When Short-Term Thinking Interrupted a Long-Term Legacy

For someone committed to becoming an investor of Buffett’s caliber, the Taiwan Semiconductor situation reveals how even exceptional track records don’t provide immunity from miscalculation. During the third quarter of 2022—the final period when Berkshire functioned as a net buyer of equities—Buffett’s team accumulated 60,060,880 shares of TSMC, establishing a $4.12 billion position in the world’s leading chip foundry.

The initial timing appeared sound. The 2022 bear market had generated precisely the price dislocation Buffett traditionally awaited. TSMC occupied an unmatched position as the primary supplier of advanced semiconductors consumed by Apple, Nvidia, Broadcom, Intel, and AMD. The company’s chip-on-wafer-on-substrate (CoWoS) technology had positioned itself at the forefront of artificial intelligence acceleration, stacking graphics processing units with high-bandwidth memory within AI-enabled data centers.

Yet Berkshire’s conviction proved remarkably fleeting. Form 13F filings with the Securities and Exchange Commission documented the rapid unwinding: during the fourth quarter of 2022, the company divested 86% of its position (51,768,156 shares), then completely exited during the first quarter of 2023.

Buffett explained the reversal to Wall Street analysts in May 2023 with surprising simplicity: “I don’t like its location, and I’ve reevaluated that.” His concerns likely stemmed from the 2022 CHIPS and Science Act, which incentivized domestic semiconductor manufacturing while prompting export restrictions on advanced AI-capable chips destined for China. Buffett apparently worried that similar constraints might eventually constrain Taiwan’s operations or market access.

Yet the timing of this exit—spanning merely five to nine months—proved catastrophically premature. Demand for Nvidia’s graphics processors became almost insatiable. TSMC aggressively expanded its monthly CoWoS wafer production capacity to match this hunger. The company’s growth trajectory accelerated sharply, and its stock price followed suit. By July 2025, TSMC itself achieved trillion-dollar company status.

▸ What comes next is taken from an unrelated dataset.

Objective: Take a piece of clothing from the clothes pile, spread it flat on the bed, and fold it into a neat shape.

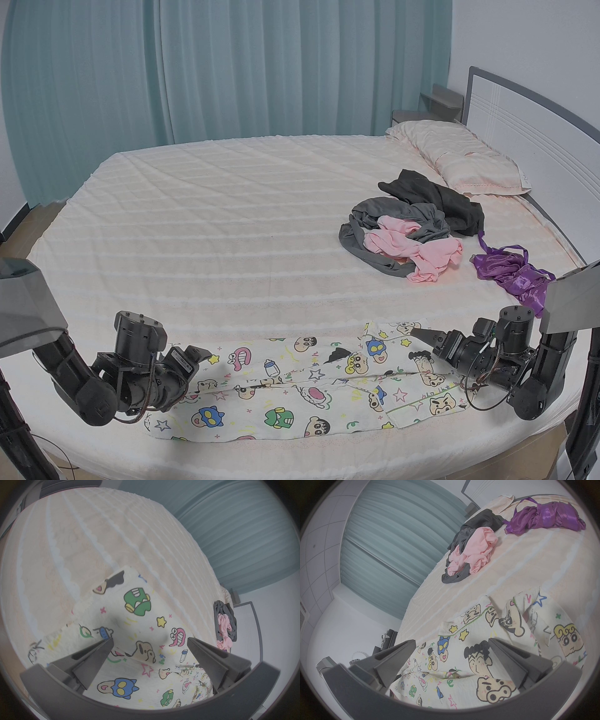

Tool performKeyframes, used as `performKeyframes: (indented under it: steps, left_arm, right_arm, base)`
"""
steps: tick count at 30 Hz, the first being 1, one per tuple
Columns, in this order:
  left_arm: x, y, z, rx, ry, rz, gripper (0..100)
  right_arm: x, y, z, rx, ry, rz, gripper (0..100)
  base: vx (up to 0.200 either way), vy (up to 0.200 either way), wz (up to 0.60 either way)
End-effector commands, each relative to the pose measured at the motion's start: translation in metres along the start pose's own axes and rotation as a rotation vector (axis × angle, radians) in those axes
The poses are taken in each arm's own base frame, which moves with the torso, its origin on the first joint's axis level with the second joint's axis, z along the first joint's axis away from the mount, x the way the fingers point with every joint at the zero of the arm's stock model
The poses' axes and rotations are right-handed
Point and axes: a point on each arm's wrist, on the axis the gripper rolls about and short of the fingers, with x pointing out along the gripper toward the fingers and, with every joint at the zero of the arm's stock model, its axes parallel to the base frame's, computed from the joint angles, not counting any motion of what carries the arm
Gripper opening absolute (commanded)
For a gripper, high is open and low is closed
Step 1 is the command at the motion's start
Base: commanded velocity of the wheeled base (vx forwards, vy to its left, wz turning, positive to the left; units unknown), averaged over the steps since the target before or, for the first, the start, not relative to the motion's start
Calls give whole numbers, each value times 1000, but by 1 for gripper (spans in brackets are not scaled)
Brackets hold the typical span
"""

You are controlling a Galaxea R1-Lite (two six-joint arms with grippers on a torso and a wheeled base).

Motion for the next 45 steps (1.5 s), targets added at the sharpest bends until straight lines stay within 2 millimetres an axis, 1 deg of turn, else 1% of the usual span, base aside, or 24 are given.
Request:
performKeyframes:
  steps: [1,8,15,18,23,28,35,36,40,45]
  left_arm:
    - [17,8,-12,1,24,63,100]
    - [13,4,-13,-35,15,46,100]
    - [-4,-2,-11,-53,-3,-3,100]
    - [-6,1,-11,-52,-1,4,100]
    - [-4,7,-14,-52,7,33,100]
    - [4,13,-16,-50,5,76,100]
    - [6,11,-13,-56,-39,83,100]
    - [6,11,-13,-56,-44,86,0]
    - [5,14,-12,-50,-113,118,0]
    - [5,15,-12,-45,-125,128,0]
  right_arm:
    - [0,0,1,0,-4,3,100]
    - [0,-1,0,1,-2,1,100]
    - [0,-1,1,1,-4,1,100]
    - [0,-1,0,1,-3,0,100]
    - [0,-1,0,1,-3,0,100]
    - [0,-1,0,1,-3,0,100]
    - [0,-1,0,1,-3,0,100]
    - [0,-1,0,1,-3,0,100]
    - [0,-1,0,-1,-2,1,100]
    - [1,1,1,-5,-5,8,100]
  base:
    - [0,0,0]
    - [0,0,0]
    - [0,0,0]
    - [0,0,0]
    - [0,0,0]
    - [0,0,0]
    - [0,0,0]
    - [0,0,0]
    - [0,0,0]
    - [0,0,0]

The mathematics of this miscalculation paint a sobering picture. Had Berkshire Hathaway maintained its original TSMC position without selling any shares, that stake would have appreciated to approximately $20 billion by early 2026. Instead, Berkshire’s decision to exit early has cost the enterprise close to $16 billion in unrealized gains—a permanent fixture in the ledger of “what if” scenarios that haunt investment history.

What This Teaches Us About Becoming a Disciplined Investor

The TSMC episode illuminates a critical reality for anyone striving toward becoming an investor of substance: maintaining discipline during moments of doubt separates exceptional long-term outcomes from mediocre ones. Buffett’s original investment decision reflected disciplined thinking—purchasing a world-class business during a bear market when prices offered genuine value. His subsequent exit reflected something altogether different: a deviation from conviction in response to uncertain regulatory projections.

This distinction matters profoundly for Berkshire’s incoming leadership under CEO Greg Abel. The principles that generated nearly 6,100,000% in cumulative returns didn’t require modification; they required consistent application regardless of market sentiment or geopolitical concerns. Abel’s task involves anchoring the organization back to the time-tested philosophy that discouraged short-term trading in favor of patient capital deployment.

The TSMC miscalculation transformed what should have become another monument to patient investing into an expensive lesson about the hidden costs of abandoning one’s own framework. For investors becoming the next version of Warren Buffett, the takeaway remains unambiguous: discipline, maintained through uncertainty, typically outperforms flexibility pursued in response to speculation about future obstacles.